TASK DETAILS: Here is a listing; restate all of it exactly.

SOURCE DATA:
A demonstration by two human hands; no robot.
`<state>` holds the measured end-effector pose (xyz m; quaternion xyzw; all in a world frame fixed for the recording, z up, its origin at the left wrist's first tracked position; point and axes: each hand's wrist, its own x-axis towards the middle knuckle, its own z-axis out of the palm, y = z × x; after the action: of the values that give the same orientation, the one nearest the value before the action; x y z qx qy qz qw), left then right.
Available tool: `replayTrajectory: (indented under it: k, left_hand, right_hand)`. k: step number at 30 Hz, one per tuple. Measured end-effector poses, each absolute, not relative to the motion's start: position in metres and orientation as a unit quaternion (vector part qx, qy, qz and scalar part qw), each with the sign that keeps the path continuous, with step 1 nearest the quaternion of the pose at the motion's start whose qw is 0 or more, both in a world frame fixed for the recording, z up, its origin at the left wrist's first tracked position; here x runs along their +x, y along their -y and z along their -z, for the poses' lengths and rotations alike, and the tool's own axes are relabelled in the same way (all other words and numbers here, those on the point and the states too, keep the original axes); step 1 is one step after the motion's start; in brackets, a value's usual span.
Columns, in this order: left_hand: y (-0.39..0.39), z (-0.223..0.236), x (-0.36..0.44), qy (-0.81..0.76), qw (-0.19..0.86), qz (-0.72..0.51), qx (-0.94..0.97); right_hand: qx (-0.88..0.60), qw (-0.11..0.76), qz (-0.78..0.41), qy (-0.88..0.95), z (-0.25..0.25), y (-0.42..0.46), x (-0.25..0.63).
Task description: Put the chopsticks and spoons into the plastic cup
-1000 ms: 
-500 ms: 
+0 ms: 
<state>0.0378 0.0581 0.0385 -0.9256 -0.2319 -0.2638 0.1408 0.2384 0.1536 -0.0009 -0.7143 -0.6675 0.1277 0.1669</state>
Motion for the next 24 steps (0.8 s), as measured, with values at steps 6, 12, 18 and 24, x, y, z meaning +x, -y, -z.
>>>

TASK SOLUTION:
A demonstration by two human hands; no robot.
`<state>` holds the measured end-effector pose (xyz m; quaternion xyzw; all in a world frame fixed for the recording, z up, its origin at the left wrist's first tracked position; point and axes: each hand's wrist, its own x-axis towards the middle knuckle, its own z-axis out of the palm, y = z × x; after the action: of the values that give the same orientation, the one nearest the value before the action; x y z qx qy qz qw), left then right.
Available tool: `replayTrajectory: (indented under it: k, left_hand, right_hand)`. k: step number at 30 Hz, one per tuple. Measured end-effector poses, each absolute, not relative to the motion's start: position in metres and orientation as a unit quaternion (vector part qx, qy, qz and scalar part qw), each with the sign that keeps the path continuous, with step 1 nearest the quaternion of the pose at the motion's start whose qw is 0 or more, both in a world frame fixed for the recording, z up, its origin at the left wrist's first tracked position; here x runs along their +x, y along their -y and z along their -z, for the poses' lengths and rotations alike, and the tool's own axes are relabelled in the same way (all other words and numbers here, those on the point and the states too, keep the original axes); step 1 is one step after the motion's start; in brackets, a value's usual span.
Columns, in this order: left_hand: y (-0.39..0.39), z (-0.223..0.236), x (-0.36..0.44), qy (-0.81..0.76), qw (-0.19..0.86), qz (-0.72..0.51), qx (-0.94..0.97); right_hand: qx (-0.88..0.60), qw (-0.11..0.76), qz (-0.78..0.41), qy (-0.88..0.95), z (-0.25..0.25), y (-0.42..0.46), x (-0.25..0.63).
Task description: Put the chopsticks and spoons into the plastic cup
-1000 ms: 
-500 ms: 
+0 ms: 
<state>0.0378 0.0581 0.0385 -0.9256 -0.2319 -0.2638 0.1408 0.2384 0.1536 -0.0009 -0.7143 -0.6675 0.1277 0.1669</state>
Motion for the next 24 steps (0.8 s), as measured, with values at steps 6, 12, 18 and 24, x, y, z meaning +x, -y, -z.
>>>

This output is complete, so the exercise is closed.